What I like about good jamming is the exploration of possibilities, and what makes it good is the level of imagination, or perhaps how well that imagination is realized. I understand this can be very subjective. Personally, I prefer jams that remain a bit grounded, at least to a point where the source material is still recognizable, or at least relevant, even while the music is taking you places. That is, you should be able to tell what song is being played, and each one should be distinctive - each song has its own characteristics, and shouldn't be just an opportunity to cycle through each band member's collection of riffs each time. Another show on the above list is a club gig by War from the late 90s. Over an hour into the show I realized they had done only four songs. You really don't need to give every guy a chance to stretch out on each song.

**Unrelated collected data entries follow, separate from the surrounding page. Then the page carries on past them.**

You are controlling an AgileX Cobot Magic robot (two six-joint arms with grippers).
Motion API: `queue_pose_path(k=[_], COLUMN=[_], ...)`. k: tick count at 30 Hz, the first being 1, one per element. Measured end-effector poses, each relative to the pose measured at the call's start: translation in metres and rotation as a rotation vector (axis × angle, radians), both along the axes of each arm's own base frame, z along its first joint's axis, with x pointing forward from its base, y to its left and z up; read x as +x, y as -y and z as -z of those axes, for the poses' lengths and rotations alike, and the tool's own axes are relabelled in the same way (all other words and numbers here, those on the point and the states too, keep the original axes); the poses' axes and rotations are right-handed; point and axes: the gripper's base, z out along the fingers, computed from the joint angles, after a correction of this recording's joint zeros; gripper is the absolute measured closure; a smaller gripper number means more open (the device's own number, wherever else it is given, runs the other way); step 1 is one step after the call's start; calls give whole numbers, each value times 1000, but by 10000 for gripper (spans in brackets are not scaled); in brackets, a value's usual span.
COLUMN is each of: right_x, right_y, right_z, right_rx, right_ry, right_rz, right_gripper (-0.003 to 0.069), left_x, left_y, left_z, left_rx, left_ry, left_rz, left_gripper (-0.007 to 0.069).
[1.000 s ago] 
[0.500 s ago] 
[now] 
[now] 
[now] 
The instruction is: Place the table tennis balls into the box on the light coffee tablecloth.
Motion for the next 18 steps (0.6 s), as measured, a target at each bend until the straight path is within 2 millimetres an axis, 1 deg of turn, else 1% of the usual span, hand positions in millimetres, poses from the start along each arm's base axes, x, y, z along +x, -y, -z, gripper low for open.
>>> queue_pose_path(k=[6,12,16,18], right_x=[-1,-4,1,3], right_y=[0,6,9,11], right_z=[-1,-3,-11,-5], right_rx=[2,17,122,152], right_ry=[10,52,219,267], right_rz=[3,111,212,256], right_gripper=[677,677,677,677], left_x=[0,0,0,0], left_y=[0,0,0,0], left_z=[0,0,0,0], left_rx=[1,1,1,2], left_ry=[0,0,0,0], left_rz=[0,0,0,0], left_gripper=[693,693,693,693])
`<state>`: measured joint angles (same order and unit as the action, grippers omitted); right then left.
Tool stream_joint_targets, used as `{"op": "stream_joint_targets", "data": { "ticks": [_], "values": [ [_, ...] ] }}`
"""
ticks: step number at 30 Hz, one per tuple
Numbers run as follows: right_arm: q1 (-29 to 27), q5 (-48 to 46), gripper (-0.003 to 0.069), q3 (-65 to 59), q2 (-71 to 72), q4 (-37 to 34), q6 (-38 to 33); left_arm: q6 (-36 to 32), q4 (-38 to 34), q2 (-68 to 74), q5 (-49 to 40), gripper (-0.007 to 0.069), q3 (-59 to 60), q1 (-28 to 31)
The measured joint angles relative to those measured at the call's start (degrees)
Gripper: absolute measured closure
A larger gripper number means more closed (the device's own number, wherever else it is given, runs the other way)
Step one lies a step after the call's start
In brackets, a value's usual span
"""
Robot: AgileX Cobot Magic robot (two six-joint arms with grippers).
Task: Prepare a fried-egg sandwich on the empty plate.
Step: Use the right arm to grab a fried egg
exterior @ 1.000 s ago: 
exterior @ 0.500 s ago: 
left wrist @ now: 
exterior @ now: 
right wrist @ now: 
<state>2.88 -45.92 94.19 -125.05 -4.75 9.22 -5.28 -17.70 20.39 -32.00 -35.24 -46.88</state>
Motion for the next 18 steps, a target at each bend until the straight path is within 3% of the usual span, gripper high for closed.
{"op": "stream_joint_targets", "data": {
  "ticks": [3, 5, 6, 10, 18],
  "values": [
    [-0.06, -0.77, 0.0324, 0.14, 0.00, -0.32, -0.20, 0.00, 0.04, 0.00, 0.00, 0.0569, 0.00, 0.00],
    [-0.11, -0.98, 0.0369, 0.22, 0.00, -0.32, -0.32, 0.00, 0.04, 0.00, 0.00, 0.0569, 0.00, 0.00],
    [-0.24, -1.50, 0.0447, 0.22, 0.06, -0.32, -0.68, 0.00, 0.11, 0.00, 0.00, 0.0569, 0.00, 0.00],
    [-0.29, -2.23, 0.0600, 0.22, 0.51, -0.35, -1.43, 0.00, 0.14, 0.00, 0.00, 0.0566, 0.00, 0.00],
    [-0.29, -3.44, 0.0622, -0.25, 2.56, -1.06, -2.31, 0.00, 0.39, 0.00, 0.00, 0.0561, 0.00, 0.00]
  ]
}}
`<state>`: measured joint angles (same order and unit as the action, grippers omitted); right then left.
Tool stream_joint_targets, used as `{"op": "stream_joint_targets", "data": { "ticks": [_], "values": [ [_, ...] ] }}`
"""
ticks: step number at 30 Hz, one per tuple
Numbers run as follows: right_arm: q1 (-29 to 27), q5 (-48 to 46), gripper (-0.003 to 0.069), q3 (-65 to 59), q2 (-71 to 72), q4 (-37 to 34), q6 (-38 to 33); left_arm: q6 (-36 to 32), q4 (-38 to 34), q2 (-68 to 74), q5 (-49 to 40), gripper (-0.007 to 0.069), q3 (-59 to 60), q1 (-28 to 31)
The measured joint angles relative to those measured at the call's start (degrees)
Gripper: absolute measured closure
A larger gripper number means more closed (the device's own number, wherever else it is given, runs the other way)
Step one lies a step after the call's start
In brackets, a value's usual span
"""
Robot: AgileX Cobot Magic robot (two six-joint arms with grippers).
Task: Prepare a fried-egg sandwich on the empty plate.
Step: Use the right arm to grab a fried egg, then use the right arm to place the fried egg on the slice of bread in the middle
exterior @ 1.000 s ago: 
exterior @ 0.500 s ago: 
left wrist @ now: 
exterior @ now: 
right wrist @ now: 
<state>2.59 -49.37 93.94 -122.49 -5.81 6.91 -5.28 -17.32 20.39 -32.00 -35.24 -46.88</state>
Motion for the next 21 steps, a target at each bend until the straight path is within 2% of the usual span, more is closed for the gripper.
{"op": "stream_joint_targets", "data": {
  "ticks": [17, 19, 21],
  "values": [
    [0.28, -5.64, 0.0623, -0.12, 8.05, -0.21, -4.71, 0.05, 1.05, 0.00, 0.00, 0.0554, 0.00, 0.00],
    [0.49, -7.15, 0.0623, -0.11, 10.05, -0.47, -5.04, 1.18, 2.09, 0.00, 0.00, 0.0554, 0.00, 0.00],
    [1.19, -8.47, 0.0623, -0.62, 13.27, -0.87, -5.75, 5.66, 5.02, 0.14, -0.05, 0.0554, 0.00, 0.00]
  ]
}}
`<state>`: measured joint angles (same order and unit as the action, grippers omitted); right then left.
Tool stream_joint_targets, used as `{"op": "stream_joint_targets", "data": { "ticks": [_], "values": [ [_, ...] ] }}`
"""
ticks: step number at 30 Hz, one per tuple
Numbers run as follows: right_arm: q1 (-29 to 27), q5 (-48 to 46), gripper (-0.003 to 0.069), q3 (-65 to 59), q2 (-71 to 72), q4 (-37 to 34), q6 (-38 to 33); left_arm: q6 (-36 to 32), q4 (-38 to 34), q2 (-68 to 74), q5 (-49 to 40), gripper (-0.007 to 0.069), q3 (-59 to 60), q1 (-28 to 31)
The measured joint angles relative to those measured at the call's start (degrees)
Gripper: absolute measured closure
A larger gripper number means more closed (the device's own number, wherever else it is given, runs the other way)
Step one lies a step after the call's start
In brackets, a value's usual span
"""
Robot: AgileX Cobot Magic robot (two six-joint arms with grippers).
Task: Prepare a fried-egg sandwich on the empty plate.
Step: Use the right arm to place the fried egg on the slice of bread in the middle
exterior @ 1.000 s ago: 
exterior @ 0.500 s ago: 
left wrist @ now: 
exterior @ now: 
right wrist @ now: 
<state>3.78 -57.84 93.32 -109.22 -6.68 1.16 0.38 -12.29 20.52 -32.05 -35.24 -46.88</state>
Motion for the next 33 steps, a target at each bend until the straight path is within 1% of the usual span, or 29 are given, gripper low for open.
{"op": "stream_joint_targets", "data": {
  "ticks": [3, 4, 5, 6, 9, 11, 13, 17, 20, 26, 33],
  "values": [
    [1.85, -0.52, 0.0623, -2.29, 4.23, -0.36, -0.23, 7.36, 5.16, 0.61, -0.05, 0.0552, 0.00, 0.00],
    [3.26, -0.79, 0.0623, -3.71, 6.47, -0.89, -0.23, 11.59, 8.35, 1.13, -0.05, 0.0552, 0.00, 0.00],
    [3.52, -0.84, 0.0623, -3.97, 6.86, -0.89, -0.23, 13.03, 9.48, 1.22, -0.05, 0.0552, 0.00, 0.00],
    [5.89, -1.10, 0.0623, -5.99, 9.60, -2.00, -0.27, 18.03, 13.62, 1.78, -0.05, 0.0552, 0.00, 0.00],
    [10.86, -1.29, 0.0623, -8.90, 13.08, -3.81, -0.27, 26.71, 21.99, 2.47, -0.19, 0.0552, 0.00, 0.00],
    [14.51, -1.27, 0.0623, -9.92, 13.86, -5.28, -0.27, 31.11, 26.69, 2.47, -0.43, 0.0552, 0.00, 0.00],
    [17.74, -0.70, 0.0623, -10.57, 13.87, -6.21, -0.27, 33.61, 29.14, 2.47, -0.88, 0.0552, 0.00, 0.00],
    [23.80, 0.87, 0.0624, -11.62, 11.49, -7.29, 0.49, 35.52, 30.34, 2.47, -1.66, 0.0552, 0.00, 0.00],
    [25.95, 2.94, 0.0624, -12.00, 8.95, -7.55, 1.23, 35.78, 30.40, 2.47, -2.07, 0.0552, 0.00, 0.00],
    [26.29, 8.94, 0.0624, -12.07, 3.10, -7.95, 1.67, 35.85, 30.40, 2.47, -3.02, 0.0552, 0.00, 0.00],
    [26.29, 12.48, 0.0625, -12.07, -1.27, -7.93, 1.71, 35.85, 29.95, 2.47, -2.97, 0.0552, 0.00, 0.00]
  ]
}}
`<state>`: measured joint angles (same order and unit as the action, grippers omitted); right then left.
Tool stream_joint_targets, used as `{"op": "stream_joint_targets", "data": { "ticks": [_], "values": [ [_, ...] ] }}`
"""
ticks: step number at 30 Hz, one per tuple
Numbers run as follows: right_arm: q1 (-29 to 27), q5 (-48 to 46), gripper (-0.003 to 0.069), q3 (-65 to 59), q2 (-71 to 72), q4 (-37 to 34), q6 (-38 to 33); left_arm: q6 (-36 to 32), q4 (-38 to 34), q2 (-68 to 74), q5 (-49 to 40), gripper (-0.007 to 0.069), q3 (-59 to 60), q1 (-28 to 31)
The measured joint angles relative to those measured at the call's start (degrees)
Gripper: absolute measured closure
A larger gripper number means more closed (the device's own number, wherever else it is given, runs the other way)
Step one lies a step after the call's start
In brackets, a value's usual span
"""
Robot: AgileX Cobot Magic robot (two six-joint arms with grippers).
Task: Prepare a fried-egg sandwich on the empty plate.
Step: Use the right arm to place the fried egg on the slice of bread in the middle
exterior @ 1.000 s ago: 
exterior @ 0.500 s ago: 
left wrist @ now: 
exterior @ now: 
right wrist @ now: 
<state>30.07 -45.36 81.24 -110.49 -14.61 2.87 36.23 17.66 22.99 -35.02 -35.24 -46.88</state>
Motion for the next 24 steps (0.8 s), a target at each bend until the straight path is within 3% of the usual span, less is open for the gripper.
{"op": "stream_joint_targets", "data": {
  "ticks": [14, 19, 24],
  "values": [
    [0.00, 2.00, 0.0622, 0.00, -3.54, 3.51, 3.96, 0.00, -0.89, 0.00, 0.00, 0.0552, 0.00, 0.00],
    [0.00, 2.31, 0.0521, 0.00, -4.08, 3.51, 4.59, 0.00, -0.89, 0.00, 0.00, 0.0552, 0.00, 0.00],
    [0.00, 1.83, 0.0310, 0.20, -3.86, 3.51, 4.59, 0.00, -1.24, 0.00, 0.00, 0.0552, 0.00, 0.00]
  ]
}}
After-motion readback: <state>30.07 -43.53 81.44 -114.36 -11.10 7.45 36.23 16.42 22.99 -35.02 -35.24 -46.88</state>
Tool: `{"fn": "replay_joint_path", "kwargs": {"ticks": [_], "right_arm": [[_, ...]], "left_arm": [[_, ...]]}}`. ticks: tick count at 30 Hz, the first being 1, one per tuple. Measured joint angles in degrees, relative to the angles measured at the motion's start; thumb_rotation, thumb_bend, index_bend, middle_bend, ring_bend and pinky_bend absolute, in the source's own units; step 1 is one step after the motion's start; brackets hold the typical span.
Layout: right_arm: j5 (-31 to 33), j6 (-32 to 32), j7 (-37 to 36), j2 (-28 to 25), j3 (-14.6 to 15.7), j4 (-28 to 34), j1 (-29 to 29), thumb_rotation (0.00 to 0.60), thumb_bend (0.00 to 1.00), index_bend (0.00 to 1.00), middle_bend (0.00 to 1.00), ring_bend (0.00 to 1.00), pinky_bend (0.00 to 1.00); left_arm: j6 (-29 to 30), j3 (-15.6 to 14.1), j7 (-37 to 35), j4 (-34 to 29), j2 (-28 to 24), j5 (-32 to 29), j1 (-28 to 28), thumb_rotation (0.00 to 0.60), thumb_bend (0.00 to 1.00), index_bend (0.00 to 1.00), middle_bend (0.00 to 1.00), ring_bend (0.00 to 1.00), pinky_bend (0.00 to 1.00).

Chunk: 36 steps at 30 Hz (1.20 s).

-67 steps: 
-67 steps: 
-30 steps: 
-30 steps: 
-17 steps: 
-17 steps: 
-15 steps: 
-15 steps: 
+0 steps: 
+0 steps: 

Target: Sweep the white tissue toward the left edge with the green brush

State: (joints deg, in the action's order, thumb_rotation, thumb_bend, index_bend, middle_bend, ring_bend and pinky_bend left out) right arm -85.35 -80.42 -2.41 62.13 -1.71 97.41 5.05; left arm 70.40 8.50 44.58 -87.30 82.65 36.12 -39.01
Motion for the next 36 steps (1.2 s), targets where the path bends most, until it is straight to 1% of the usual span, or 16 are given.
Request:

For me, a good performance incorporates both approaches in good measure, and I try to incorporate this into my own playing. I like it when a jam, or even just a solo, is worked so that it returns to the song and resolves to the melody. I keep this in mind at shows, and try to reel it in within some sort of set time frame. Sometimes the singer lets me run a little wild, especially if the spirit is upon me; sometimes I bring it back a bit sooner, if that's how I feel it. I also derive a lot of satisfaction from how well I play the little riffs in the middle of a song, or create ambient textures that fill out songs and give them distinct characters. These may be much shorter than extended solos but can offer as much opportunity for creative expression. In my other band, in which I am playing all original blues and rock, I have to keep some sense of how far to stretch out and when to turn the instrumental section back towards home. However it goes, just as in gymnastics, it's important to stick the landing.
Like Casey Kasem used to say, keep your feet on the ground, but keep reaching for the stars.